» **Activity**
Every line below that holds the word "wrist" must be listed.

» **Data**
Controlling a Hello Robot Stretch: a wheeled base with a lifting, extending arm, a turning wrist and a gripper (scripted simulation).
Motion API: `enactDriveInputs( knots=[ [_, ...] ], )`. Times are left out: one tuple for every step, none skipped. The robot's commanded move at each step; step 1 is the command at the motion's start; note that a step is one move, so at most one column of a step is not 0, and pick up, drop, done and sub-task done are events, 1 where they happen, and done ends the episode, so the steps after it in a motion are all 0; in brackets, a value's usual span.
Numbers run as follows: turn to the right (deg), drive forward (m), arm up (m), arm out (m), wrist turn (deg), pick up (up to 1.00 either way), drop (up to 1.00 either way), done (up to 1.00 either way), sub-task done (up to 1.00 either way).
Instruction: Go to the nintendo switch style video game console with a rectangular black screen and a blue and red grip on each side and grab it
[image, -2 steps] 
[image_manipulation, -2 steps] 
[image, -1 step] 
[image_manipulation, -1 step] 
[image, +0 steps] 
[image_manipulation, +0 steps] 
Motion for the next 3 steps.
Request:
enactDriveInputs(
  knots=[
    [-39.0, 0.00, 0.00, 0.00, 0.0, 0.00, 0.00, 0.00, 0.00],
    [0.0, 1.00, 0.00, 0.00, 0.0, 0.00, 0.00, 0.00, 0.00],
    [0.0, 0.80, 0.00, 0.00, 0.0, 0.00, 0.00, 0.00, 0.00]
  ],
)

» **Result for this exercise**
Controlling a Hello Robot Stretch: a wheeled base with a lifting, extending arm, a turning wrist and a gripper (scripted simulation).
Numbers run as follows: turn to the right (deg), drive forward (m), arm up (m), arm out (m), wrist turn (deg), pick up (up to 1.00 either way), drop (up to 1.00 either way), done (up to 1.00 either way), sub-task done (up to 1.00 either way).

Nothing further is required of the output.